Over the past two weeks, I had the honour of participating in a roundtable discussion on big data and enforcement co-hosted by the European Data Protection Supervisor (EDPS) and the Bureau Européen des Unions de Consommateurs (BEUC), the European-wide consumer organisation, and in the Privacy Commissioner of Canada’s first stakeholder meeting on consent and its alternatives. In both cases, the room was full of very smart people, trying to figure out how to enforce consumer and human rights in an environment of more touch points, data, math and applications. After spending nine years trying to figure out how to legitimately utilise the knowledge and productivity that is associated with big data, while still maintaining a space where individuals are not completely defined by their digital tracks, I am increasingly frustrated by the confusion of data with processing. Clarity is necessary since big data processes are needed to foster the full range of fundamental rights as well as economic growth. Big data done badly raises issues for all parties. Progress requires breaking the issues apart so they may be fully understood. Thinking about big data as an ecosystem has been helpful to me.

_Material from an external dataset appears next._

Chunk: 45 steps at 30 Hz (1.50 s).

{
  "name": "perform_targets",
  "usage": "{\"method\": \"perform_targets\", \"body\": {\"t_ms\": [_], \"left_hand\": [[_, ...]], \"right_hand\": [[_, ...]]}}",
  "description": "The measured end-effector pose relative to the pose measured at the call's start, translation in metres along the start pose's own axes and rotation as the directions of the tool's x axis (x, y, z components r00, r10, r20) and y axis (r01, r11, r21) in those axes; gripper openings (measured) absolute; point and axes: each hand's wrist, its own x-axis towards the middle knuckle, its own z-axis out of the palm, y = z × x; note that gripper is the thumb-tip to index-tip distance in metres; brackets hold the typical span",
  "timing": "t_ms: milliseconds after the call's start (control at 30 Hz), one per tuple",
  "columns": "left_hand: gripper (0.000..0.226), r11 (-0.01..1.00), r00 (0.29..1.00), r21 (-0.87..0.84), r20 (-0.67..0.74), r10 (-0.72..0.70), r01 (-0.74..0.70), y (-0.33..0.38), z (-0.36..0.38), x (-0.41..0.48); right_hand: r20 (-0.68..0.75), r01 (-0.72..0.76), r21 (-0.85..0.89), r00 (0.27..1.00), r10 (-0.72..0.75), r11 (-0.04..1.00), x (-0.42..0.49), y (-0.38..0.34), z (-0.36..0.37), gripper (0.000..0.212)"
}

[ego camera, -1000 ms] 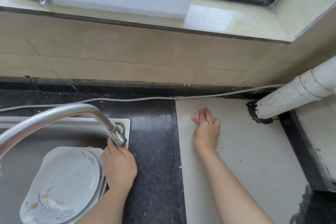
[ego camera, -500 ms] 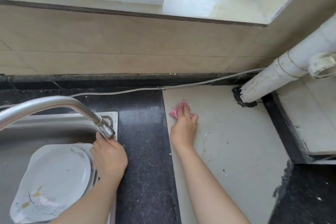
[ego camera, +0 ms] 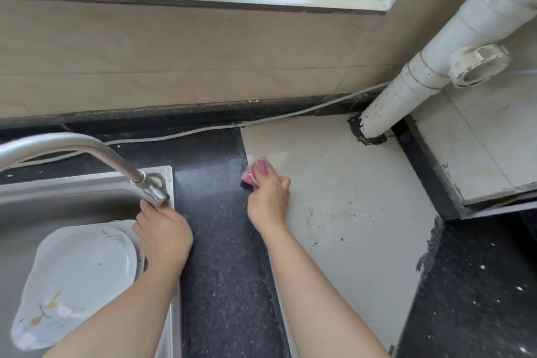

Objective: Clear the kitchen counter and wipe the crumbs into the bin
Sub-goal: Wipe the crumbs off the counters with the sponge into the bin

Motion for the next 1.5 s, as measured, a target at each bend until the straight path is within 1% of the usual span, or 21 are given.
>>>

First, big data and humongous amounts of data are not the same thing. Nor is big data the same as faster, more detailed and more diverse data. Rather, big data is the process by which humongous amounts of data, coming from various, often unstructured sources, are brought together to generate insights and increase the efficiency of processes. When I say efficiency, I am not making a value judgement. The efficiency may improve healthcare or facilitate unfair practices. Either way, efficiency constitutes the goal.

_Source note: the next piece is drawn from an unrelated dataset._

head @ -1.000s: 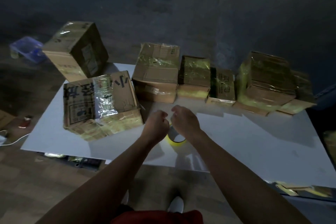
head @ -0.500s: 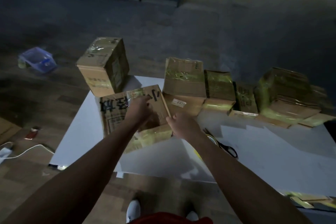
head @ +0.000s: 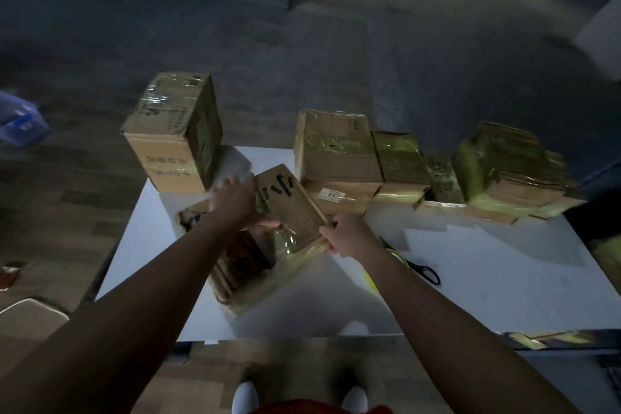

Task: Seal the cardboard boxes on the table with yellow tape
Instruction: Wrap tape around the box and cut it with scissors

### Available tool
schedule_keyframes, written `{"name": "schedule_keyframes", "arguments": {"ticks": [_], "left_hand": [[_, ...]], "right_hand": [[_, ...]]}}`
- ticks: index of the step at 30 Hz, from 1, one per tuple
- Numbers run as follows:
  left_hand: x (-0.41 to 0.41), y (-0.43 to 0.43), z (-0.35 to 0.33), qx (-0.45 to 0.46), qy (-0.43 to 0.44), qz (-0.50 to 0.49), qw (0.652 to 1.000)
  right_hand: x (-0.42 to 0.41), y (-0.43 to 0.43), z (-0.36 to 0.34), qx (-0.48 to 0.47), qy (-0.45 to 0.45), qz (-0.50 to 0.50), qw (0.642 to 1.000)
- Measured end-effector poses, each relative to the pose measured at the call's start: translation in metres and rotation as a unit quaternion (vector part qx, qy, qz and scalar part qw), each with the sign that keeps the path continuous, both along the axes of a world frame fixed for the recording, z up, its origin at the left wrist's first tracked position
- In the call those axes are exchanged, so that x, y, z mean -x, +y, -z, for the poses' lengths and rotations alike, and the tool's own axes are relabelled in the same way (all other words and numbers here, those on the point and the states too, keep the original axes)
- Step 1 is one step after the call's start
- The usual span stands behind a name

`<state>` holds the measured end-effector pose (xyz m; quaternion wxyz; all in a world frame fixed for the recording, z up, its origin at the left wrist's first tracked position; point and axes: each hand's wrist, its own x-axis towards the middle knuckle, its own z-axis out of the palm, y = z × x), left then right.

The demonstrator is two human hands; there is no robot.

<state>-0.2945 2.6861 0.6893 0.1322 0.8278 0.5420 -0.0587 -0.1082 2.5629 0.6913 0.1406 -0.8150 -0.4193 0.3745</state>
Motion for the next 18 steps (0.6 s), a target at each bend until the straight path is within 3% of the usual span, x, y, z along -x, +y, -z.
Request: {"name": "schedule_keyframes", "arguments": {"ticks": [4,7,10,14,18], "left_hand": [[0.012,-0.013,-0.003,0.023,-0.052,-0.081,0.995],[0.022,-0.018,0.008,0.097,-0.053,-0.097,0.989],[0.028,-0.026,0.024,0.174,-0.108,-0.139,0.969],[0.024,-0.045,0.032,0.165,-0.226,-0.286,0.917],[0.011,-0.058,0.034,0.149,-0.256,-0.322,0.899]], "right_hand": [[0.002,0.016,-0.008,-0.027,-0.116,-0.012,0.993],[0.016,0.028,-0.015,-0.074,-0.067,0.019,0.995],[0.041,0.037,-0.011,-0.047,-0.075,-0.015,0.996],[0.064,0.034,0.003,-0.049,-0.158,-0.035,0.986],[0.06,0.028,0.017,-0.094,-0.136,0.041,0.985]]}}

Second, big data is advanced math conducted on very powerful systems. Some of that math and processing is world class while some processing is mediocre at best. The quality of the knowledge created is directly proportional to the skills of the of data scientists and programmers.
Lastly, knowledge may be applied in a manner that is legal, fair and just, or it may not be applied in such a manner.

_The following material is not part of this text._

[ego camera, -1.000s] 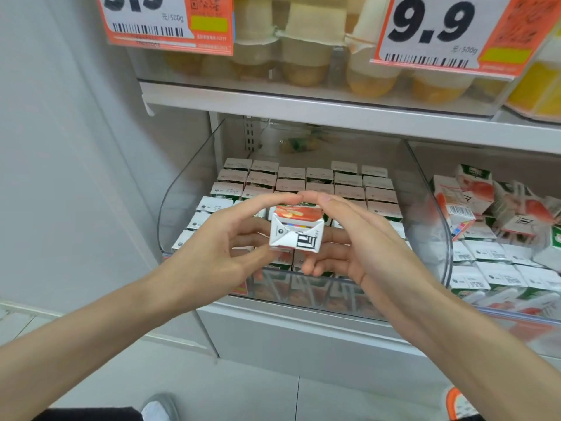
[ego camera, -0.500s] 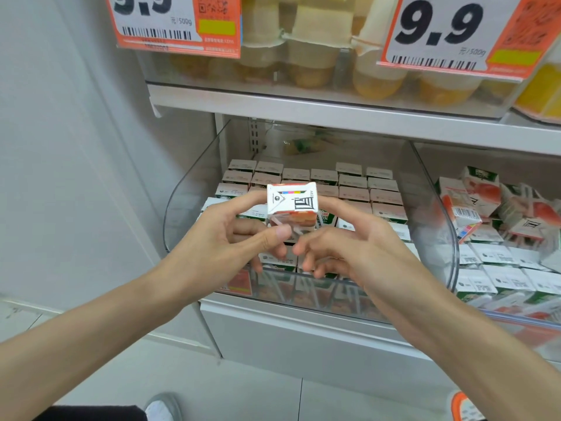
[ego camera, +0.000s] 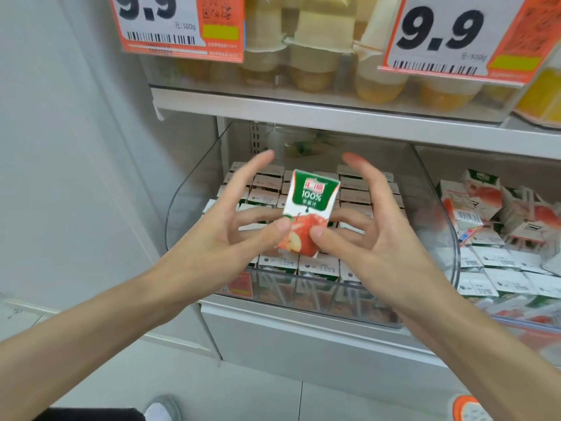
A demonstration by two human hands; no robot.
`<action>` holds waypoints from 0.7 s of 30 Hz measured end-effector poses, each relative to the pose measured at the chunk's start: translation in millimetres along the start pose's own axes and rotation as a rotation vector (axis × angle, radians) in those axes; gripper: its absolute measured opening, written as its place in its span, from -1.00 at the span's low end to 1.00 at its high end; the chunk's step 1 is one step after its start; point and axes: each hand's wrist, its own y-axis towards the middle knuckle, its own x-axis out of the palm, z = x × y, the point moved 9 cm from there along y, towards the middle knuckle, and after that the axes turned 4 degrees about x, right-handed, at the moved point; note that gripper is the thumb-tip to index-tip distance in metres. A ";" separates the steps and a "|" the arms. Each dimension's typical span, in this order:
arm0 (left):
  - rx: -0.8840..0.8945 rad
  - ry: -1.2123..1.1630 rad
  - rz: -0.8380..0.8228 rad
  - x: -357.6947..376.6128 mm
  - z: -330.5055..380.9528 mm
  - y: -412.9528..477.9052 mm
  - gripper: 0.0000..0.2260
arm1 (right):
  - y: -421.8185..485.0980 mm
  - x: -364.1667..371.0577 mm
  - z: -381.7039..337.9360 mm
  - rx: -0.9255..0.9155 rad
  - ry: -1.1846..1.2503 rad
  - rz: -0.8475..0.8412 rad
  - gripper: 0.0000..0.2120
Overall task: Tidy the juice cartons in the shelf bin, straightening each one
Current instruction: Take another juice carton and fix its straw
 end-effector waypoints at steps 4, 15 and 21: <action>0.048 0.076 0.073 -10.4 -1.1 2.9 -0.48 | 1.7 4.9 -0.3 -0.104 -0.148 0.002 -0.45; 0.105 0.162 0.120 -16.2 1.9 1.9 -0.55 | 0.7 -0.1 -6.6 -0.199 -0.194 0.100 -0.51; 0.077 0.161 0.153 -14.4 1.2 2.0 -0.63 | 7.8 2.1 12.3 0.069 0.129 -0.030 -0.57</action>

I suggest that for all parties to have a sense of how to approach control of a big data ecosystem, big data might be looked at in the following manner:
- A Means to Observe: Big data is feed by observational data. Observational data is data that comes from all circumstances where behaviour may be observed. The speed has picked up with smart phones and will continue to accelerate with the Internet of Things, smart cars and even smart medicine. The observation itself is becoming increasingly necessary for things and systems to work. For example, mobile phones cannot operate unless their locations are constantly observed, and smart brakes are not effective if their use is not monitored. Unlike traditional collection concepts, observation requires a governance layer that goes beyond individual control.
- A Means to Gain Knowledge: Data must be brought together, be prepared for processing and then run against advanced analytic processes in order to generate knowledge. Often this means interim steps where questions are refined by the correlations from the last step. Data must be matched again and again. Questions of obscurity to protect individuals come up against accuracy to, in the end, protect individuals.
- A Means to Apply Knowledge: Once one has knowledge, one needs to decide whether the knowledge makes sense, is applicable, is legal, fair and just. None of these decisions should be made in a vacuum. They are based on the law, commitments made, and societal standards. What makes sense in one context, may not make sense in another context.
Too often, when discussing big data, participants jump from one part of the ecosystem to the next and the next without considering the analysis which is necessary for each part. The IAF has separated “thinking with data” – the means to gain knowledge – and “acting with data” – the means to apply knowledge in developing assessment processes. (For more information, see overview of IAF Big Data Initiative.) Also, the IAF made the case that policy governance needs to be tied to data’s origin in “The Origins of Personal Data and its Implications for Governance” written for an OECD 2014 discussion on data taxonomy. I believe the data taxonomy work, particularly as it relates to the IoT, needs to be revisited and better integrated with ongoing work on big data governance.
In late September, I blogged about the re-establishment of the accountability dialog. (Link to the blog post.) I hope that dialog will encourage discussion on how the three means view of a big data ecosystem might be taken.